I’ve started this essay and deleted it three times. I can’t decide what I want to write about even though I’ve been thinking about it for days. The longer I go without landing on anything - the closer I get to Thursday when I have to hit publish again - the more stressed I get. That’s how it’s been lately, nothing is really flowing for me. I’ve been working on my memoir - I seem to be able to do that - but I’ve been struggling with what I want to share with you here. It’s not even that - it’s more that I want to share something that might be helpful or hopeful and I keep getting sucked down the rabbit hole of whatever this world is currently. Then I claw my way out and try to get something going, and struggle again after a couple of paragraphs. The struggle sounds like, “this sucks and is dumb.” It’s fun, you should totally try it.

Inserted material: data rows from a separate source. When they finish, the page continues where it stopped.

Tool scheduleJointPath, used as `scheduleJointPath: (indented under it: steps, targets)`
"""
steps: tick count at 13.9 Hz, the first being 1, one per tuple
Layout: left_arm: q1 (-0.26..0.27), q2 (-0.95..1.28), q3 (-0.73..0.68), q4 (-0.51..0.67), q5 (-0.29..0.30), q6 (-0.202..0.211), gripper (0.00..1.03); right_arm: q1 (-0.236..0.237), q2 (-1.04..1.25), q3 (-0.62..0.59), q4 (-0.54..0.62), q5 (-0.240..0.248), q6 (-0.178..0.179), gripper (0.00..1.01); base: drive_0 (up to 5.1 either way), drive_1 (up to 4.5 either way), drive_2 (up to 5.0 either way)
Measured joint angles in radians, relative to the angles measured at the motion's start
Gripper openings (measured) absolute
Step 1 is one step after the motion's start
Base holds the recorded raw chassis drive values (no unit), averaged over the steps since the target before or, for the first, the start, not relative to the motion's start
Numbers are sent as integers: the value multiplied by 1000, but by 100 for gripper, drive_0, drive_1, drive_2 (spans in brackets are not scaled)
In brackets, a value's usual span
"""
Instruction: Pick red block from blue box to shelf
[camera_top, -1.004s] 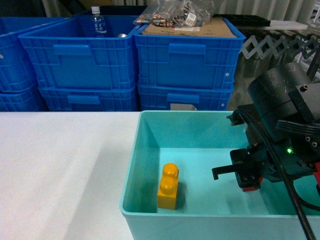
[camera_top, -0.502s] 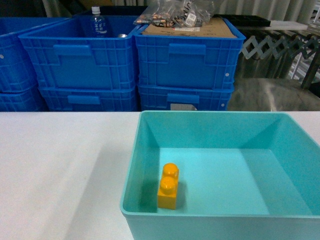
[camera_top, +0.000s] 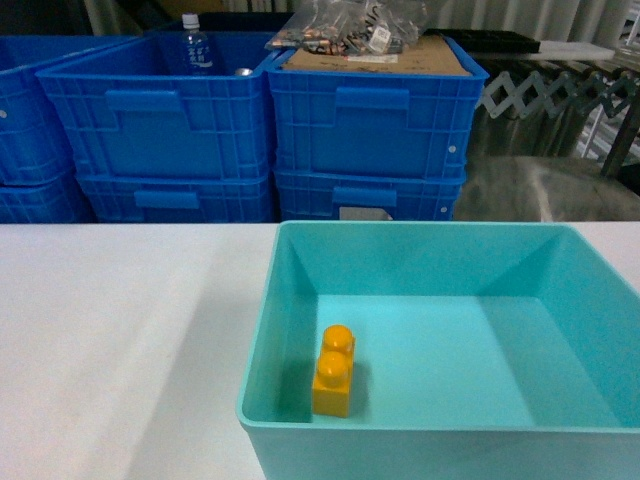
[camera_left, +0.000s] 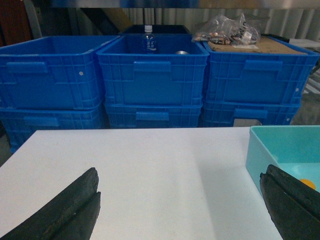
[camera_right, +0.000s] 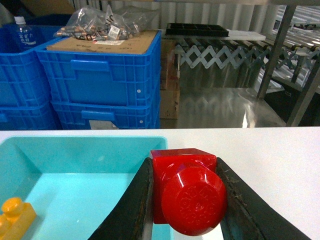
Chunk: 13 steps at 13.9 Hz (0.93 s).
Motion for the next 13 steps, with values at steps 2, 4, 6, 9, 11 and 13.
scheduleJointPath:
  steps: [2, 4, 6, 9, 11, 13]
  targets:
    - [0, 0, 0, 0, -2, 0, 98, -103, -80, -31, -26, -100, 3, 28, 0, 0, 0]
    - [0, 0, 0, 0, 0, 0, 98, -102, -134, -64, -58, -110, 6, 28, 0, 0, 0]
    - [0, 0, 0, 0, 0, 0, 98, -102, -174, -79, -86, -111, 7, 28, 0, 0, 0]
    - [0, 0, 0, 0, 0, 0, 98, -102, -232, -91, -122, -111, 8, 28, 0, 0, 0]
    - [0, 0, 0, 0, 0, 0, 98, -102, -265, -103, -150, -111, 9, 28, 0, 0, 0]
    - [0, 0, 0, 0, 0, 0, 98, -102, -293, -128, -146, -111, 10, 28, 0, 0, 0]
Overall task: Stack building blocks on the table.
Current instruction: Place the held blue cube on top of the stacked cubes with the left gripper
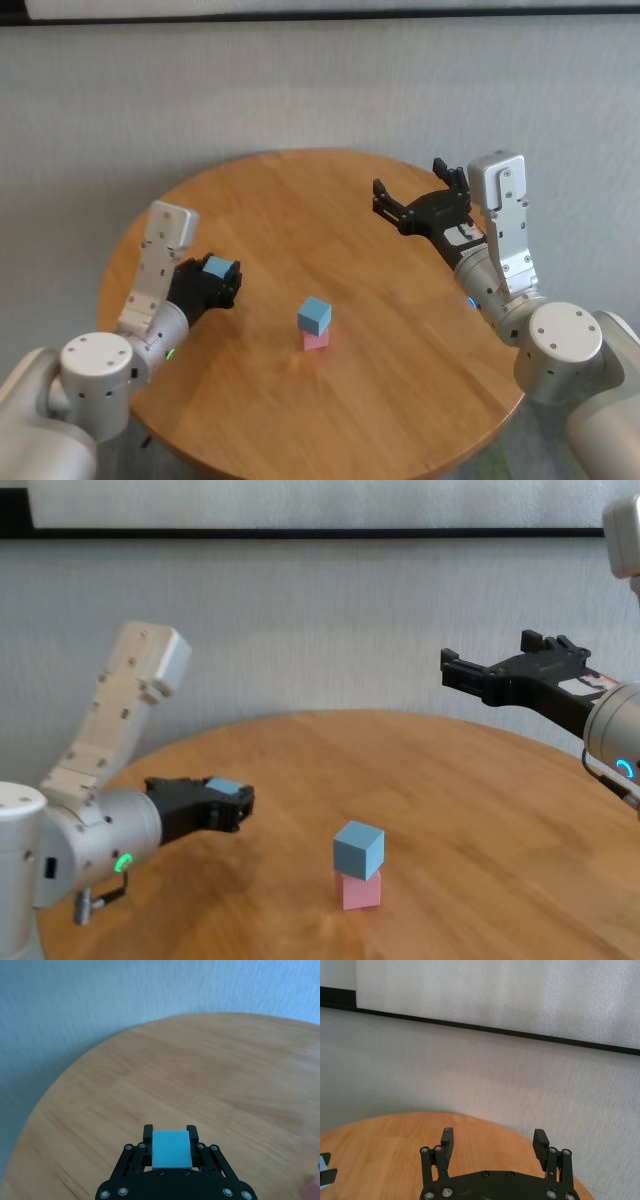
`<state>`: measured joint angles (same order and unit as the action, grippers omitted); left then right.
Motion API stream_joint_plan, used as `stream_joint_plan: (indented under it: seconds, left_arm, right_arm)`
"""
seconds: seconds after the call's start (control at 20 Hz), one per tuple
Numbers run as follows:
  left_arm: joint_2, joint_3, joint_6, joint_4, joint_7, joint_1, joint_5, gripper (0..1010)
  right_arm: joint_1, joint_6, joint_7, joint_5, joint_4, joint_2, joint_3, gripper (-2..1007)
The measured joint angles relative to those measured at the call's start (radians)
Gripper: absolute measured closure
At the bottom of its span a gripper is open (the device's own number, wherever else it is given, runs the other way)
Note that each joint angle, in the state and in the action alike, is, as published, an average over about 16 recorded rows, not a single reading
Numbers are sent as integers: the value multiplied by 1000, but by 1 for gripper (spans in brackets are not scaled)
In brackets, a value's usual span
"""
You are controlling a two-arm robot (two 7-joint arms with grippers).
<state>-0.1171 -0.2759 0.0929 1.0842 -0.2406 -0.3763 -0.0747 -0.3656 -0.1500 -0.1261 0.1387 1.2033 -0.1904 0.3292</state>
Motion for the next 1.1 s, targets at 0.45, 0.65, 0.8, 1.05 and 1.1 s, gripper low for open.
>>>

I was going to write about this “nothing” moment I had probably five years ago waiting for the light to change on a corner in Santa Monica where I live. I can’t remember where I was coming from, just that I was walking home. I saw a woman waiting for the light to change on the other side of the street. She looked to be a good fifteen years older than me if I had to guess - I don’t know why I would have to guess, but that’s another topic. And I don’t know why she caught my eye or why I wondered about her life, but I did. I had this uncanny feeling we were alike, that I was getting a view of some version of my future self, weird as that sounds. When the light changed and we started walking toward one another, our eyes met and we didn’t do that thing where you look away from a stranger. That’s a very New York thing to do, and you do it fast, like you’ve signed a social contract about it. The same kind of contract you sign but don’t sign when you walk by a construction site as a young woman and steel yourself so you can at least act like you don’t hear the lewd and disgusting things that are being yelled in your direction, the same way you don’t expect anyone to intervene on your behalf. It’s also a human thing to do, but for whatever reason, neither one of us wanted to do that. We just held each other’s gaze and her eyes were so full of light and life and wisdom I really didn’t want to look away, and I really didn’t mind if she saw me not wanting to look away. We smiled at each other. It might be the most knowing smile I’ve ever shared with another person, because there wasn’t any context. I hoped she felt as seen by me as I did by her. I thought she did as we passed one another, that she was probably smiling to herself the same way I was smiling as we continued in opposite directions. Once in a long while a thing like that can happen - you can connect with someone on the deepest level if you let yourself and they meet you there.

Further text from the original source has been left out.